- Task requirements:
All lines from the entries below that contain the string "using" should be copied out.
· · · · · · ·
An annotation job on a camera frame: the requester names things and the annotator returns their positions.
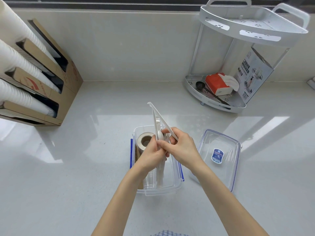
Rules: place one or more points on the stack of white paper cups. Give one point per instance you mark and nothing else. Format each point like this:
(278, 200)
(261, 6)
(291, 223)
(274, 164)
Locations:
(17, 24)
(19, 63)
(19, 97)

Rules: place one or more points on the clear container lid blue label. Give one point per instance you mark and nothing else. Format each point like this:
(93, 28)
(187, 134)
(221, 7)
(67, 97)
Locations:
(221, 169)

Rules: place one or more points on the clear plastic storage container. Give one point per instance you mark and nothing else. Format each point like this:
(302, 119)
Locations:
(172, 179)

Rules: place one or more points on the orange tissue pack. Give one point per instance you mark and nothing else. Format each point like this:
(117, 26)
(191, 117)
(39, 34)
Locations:
(216, 84)

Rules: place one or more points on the person's right hand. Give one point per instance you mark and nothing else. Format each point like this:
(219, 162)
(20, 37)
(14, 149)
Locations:
(184, 149)

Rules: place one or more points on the black measuring scoop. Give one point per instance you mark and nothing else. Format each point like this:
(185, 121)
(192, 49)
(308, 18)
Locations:
(199, 85)

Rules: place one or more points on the dark window frame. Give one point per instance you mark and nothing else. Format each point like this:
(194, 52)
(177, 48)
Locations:
(123, 3)

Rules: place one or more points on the person's left forearm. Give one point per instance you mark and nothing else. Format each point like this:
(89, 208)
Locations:
(120, 206)

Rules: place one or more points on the cardboard cup dispenser box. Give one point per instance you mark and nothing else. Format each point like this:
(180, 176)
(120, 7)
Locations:
(70, 81)

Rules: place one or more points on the person's left thumb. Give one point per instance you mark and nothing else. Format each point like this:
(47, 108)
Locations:
(153, 144)

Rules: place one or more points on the person's right thumb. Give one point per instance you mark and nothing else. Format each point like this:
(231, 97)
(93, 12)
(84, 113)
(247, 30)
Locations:
(164, 145)

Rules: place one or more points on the person's left hand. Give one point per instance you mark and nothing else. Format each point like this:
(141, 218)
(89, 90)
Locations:
(147, 159)

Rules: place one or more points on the printed product packaging box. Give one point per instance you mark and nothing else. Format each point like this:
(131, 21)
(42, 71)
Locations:
(256, 76)

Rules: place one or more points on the person's plaid clothing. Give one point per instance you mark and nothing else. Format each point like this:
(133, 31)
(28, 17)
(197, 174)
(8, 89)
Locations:
(169, 233)

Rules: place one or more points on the person's right forearm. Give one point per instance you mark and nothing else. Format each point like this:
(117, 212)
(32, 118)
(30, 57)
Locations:
(226, 201)

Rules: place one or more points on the brown paper tape roll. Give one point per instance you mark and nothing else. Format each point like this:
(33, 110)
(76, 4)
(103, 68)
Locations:
(142, 147)

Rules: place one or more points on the white metal corner shelf rack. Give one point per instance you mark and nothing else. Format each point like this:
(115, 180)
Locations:
(246, 24)

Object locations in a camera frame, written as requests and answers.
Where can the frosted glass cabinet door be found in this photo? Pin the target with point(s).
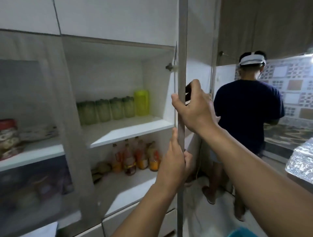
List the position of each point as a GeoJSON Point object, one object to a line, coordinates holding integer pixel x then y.
{"type": "Point", "coordinates": [36, 127]}

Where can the foil covered counter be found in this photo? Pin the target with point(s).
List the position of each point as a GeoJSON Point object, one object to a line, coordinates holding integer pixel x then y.
{"type": "Point", "coordinates": [301, 162]}

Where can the person's right forearm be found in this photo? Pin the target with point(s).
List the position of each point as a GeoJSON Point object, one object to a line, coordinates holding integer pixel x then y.
{"type": "Point", "coordinates": [256, 180]}

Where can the patterned white dish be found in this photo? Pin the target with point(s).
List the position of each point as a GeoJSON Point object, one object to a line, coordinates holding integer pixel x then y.
{"type": "Point", "coordinates": [39, 133]}

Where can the yellow sauce bottle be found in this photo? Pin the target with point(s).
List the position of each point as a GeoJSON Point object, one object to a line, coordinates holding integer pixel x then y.
{"type": "Point", "coordinates": [154, 158]}

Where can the white kitchen cabinet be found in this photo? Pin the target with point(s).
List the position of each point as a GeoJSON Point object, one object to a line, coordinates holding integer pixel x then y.
{"type": "Point", "coordinates": [117, 73]}

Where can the grey framed cabinet door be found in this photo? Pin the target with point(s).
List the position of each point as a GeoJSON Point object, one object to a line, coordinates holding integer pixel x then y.
{"type": "Point", "coordinates": [182, 61]}

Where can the person's right hand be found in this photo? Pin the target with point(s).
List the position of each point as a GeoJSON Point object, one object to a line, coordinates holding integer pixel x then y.
{"type": "Point", "coordinates": [199, 113]}

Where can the yellow plastic container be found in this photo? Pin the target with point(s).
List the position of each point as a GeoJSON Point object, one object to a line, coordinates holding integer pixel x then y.
{"type": "Point", "coordinates": [141, 102]}

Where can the white head band camera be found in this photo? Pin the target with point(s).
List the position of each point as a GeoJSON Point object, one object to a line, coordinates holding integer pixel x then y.
{"type": "Point", "coordinates": [251, 59]}

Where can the red snack packet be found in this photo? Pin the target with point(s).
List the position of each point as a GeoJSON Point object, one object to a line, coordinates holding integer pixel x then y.
{"type": "Point", "coordinates": [9, 139]}

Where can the glass jar with green lid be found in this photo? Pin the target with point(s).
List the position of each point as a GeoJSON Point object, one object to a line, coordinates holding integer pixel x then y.
{"type": "Point", "coordinates": [116, 108]}
{"type": "Point", "coordinates": [128, 106]}
{"type": "Point", "coordinates": [103, 110]}
{"type": "Point", "coordinates": [87, 113]}

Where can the person's left thumb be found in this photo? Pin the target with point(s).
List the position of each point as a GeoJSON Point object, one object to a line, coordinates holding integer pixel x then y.
{"type": "Point", "coordinates": [174, 142]}

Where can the brown wall cabinet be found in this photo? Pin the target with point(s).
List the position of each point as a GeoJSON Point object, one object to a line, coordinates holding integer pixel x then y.
{"type": "Point", "coordinates": [266, 26]}

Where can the person's left forearm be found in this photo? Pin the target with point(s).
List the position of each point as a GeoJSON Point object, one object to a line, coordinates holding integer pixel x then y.
{"type": "Point", "coordinates": [144, 212]}

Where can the crumpled green bag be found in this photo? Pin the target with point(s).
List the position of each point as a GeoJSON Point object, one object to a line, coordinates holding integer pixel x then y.
{"type": "Point", "coordinates": [100, 171]}

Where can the metal door hinge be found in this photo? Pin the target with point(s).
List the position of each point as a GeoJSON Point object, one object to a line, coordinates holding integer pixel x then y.
{"type": "Point", "coordinates": [171, 66]}

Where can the white cabinet drawer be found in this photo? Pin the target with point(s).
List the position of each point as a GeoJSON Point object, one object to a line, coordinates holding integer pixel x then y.
{"type": "Point", "coordinates": [144, 223]}

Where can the teal cloth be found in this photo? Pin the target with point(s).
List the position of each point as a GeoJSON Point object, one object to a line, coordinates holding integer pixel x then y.
{"type": "Point", "coordinates": [240, 232]}

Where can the orange sauce bottle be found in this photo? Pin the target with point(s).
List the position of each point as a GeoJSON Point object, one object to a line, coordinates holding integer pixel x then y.
{"type": "Point", "coordinates": [117, 160]}
{"type": "Point", "coordinates": [141, 156]}

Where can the person's right thumb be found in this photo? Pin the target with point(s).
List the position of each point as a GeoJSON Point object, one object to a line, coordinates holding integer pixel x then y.
{"type": "Point", "coordinates": [178, 103]}

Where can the dark red sauce bottle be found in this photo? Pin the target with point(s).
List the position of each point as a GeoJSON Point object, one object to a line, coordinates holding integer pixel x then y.
{"type": "Point", "coordinates": [129, 161]}

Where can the person's left hand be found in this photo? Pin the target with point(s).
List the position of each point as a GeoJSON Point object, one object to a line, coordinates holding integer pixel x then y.
{"type": "Point", "coordinates": [170, 168]}

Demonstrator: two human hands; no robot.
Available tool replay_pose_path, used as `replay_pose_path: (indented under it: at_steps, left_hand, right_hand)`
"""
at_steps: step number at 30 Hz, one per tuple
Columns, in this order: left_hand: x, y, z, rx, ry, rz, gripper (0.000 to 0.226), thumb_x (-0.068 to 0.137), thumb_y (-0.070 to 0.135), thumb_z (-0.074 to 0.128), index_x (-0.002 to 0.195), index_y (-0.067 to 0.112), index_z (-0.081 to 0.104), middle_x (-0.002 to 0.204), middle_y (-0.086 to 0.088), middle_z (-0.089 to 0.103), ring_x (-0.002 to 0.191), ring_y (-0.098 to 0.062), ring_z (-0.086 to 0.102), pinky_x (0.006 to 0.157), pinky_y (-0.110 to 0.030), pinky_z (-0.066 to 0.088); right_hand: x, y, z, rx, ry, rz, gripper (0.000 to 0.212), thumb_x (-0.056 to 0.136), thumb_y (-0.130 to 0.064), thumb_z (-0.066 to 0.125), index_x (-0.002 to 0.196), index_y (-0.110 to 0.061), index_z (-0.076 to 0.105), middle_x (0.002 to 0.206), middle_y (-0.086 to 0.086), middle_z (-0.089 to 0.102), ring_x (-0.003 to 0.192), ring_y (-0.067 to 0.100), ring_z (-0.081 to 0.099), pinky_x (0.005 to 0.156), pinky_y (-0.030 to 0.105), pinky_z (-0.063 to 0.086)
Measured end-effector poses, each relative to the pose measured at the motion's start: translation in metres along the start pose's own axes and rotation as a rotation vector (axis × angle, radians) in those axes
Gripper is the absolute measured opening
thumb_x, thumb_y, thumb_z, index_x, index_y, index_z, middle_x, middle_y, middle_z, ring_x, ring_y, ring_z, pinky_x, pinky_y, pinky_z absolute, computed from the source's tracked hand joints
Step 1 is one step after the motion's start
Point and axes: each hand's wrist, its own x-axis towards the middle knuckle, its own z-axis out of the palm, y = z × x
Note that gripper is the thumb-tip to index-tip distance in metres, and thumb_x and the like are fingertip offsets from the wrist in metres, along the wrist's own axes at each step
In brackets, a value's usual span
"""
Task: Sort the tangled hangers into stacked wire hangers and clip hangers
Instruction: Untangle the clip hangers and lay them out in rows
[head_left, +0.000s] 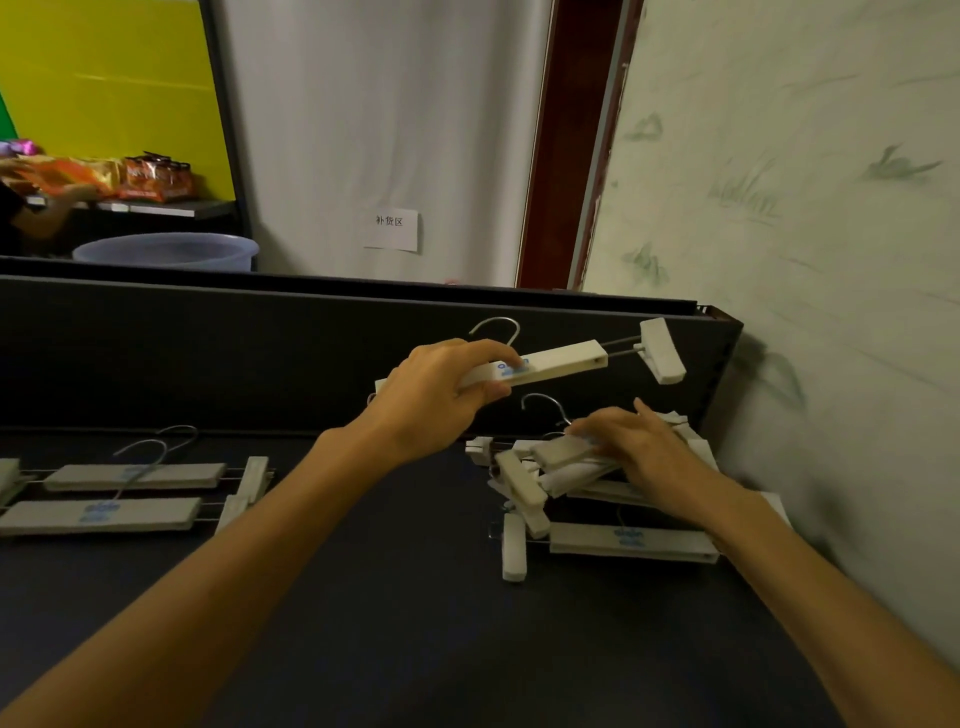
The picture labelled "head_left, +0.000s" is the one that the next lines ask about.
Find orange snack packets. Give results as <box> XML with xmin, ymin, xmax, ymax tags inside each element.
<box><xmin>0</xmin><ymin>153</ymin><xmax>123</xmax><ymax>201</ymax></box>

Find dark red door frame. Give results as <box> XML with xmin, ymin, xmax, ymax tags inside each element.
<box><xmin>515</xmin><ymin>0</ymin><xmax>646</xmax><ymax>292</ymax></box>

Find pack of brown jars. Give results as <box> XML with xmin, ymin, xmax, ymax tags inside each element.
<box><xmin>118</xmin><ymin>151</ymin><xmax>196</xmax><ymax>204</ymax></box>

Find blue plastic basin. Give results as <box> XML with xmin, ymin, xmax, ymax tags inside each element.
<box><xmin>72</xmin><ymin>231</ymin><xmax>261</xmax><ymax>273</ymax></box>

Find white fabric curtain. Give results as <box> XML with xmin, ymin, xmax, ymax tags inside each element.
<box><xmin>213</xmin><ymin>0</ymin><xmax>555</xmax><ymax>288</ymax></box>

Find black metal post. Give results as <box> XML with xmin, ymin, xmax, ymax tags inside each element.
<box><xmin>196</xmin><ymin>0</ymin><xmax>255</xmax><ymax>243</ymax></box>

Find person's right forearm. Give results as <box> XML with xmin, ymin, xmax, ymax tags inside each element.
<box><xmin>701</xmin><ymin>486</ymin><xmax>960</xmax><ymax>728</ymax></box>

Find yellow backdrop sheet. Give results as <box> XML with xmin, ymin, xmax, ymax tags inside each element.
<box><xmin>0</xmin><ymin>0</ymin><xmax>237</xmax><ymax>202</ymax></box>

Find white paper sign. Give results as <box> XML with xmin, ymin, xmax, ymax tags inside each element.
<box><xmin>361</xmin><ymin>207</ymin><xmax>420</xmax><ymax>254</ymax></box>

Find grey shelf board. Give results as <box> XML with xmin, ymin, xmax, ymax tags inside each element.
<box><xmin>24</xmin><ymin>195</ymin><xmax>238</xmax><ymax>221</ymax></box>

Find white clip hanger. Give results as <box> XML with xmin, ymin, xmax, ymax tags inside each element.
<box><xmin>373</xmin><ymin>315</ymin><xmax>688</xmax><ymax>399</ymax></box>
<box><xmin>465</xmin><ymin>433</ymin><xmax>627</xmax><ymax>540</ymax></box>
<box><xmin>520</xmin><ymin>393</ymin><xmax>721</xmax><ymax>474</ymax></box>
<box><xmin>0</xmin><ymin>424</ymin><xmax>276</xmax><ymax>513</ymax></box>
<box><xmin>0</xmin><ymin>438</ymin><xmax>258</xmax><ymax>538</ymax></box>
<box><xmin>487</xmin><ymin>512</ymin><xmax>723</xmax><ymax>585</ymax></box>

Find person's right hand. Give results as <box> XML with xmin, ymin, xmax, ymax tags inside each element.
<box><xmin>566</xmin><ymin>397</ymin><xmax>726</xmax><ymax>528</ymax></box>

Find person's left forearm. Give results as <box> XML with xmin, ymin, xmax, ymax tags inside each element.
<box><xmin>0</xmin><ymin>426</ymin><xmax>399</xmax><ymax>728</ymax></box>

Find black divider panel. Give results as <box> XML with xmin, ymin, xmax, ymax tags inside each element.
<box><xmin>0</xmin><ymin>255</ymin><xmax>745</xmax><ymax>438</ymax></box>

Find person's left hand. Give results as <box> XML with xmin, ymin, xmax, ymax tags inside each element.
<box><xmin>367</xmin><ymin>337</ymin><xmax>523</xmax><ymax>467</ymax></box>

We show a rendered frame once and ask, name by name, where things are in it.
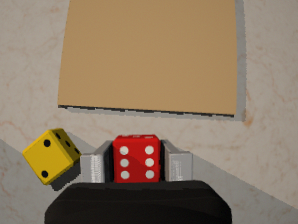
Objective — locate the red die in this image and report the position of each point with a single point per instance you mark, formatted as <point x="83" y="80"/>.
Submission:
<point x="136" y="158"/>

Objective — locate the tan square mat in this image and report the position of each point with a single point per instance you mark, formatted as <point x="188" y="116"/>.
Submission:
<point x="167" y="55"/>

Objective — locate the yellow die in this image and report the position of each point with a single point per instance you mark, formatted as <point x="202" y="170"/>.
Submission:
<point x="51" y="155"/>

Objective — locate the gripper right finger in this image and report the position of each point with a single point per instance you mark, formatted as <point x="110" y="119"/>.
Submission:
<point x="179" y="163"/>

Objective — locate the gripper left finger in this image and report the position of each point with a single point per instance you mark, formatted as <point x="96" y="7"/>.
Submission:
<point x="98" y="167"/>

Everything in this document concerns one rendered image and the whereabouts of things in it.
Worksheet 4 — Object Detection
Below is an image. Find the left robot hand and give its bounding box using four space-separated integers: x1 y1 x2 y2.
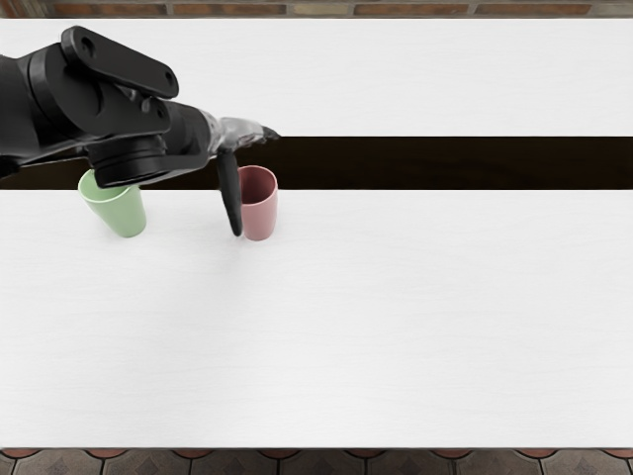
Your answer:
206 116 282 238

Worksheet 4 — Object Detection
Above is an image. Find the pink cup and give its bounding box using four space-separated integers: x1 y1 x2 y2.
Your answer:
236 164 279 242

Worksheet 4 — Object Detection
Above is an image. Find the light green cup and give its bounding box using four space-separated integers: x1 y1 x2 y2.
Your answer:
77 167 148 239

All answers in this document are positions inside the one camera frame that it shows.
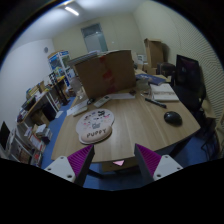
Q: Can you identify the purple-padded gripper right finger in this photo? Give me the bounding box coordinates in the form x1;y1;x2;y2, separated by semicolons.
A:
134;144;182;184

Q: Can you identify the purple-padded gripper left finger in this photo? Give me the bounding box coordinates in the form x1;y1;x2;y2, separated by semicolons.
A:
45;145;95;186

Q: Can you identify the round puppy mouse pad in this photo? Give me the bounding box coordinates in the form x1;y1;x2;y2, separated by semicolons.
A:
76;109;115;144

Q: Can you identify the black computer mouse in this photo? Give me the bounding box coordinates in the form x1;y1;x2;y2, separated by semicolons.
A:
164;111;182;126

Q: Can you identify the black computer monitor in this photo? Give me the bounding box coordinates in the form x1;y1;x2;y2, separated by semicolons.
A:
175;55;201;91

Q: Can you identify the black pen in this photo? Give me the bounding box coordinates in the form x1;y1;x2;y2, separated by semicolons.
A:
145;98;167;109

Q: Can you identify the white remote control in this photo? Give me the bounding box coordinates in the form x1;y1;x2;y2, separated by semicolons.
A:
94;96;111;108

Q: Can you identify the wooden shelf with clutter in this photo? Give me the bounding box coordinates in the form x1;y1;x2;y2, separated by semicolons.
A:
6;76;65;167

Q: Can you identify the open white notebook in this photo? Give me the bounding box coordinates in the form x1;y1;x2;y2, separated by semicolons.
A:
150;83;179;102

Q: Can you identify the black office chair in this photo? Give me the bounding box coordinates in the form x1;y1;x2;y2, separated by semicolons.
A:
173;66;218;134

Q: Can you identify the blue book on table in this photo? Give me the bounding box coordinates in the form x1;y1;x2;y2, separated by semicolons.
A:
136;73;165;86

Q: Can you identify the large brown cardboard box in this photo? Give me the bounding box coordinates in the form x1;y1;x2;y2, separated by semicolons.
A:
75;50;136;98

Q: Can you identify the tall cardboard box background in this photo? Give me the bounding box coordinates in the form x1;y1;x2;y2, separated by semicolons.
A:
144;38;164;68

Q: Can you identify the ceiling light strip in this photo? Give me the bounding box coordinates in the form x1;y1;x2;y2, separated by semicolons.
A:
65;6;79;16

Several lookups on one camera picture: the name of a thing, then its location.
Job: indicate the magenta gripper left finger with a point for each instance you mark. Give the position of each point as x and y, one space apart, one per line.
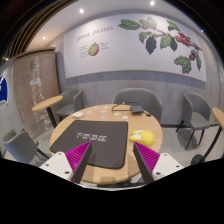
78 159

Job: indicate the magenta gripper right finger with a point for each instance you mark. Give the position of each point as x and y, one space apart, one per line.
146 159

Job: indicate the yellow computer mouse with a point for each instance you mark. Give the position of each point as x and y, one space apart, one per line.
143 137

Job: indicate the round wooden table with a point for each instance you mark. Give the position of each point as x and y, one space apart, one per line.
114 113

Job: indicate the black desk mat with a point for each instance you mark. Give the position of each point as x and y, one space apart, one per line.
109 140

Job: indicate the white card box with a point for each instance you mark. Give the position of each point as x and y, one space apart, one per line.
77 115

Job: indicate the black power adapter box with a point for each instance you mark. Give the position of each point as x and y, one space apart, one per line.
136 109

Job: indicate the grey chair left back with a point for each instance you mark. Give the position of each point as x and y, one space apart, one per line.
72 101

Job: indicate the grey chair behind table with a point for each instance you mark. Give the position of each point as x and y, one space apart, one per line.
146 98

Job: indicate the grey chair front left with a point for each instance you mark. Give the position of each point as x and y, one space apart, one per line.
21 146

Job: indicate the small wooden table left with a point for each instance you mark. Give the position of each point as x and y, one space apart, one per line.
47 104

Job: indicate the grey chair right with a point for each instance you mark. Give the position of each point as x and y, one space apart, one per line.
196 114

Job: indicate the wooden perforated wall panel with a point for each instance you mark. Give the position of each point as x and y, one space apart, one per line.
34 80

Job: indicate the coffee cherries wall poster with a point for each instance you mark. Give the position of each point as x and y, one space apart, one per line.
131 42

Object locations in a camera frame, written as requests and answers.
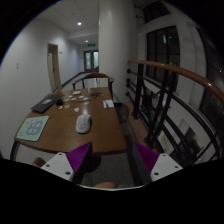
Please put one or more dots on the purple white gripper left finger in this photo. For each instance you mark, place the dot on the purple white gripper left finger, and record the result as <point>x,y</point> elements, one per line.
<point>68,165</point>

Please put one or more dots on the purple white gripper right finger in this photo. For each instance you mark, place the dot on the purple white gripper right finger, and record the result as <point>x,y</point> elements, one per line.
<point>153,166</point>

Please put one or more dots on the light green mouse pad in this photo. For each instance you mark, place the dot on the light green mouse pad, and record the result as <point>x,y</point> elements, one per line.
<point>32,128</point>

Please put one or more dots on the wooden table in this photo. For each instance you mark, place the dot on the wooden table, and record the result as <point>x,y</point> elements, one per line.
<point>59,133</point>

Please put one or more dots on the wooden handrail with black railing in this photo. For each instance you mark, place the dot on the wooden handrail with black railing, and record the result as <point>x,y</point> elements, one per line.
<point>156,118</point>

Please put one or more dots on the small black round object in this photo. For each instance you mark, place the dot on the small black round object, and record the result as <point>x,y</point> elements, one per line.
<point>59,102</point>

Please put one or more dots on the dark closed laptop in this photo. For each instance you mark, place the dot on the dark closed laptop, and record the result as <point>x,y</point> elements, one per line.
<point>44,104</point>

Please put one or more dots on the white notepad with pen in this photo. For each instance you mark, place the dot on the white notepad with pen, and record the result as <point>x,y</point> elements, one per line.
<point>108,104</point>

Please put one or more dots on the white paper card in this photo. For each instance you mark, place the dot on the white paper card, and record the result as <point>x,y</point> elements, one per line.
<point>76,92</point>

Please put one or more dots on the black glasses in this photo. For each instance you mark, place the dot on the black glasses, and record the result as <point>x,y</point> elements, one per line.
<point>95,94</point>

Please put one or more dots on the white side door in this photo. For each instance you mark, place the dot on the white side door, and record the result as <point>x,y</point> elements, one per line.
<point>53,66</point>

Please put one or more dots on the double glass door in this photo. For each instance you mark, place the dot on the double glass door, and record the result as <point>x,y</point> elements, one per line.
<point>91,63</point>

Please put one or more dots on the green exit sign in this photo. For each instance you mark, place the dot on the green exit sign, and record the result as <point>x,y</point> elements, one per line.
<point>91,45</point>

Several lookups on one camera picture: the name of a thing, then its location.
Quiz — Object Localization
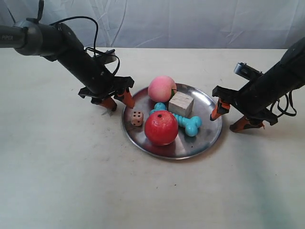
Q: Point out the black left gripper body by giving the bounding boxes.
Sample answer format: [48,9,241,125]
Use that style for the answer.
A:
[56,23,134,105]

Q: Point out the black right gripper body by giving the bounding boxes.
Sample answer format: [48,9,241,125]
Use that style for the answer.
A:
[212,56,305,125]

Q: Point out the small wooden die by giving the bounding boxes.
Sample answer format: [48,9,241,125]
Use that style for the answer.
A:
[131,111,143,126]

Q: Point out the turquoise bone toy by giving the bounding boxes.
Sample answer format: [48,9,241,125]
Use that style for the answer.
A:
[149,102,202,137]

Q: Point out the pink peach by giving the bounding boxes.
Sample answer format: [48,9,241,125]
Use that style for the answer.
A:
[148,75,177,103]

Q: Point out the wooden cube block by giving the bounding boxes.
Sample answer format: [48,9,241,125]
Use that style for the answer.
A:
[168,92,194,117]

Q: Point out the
· · · · · · ·
- Response area:
Below is an image. Find the left robot hand and give its bounding box using four space-separated integers: x1 y1 x2 y2.
Above is an image. Find the pink cup and give its bounding box using four space-separated integers: x1 y1 x2 y2.
Above is an image. Find the light green cup and give its bounding box using four space-separated integers: x1 y1 x2 y2.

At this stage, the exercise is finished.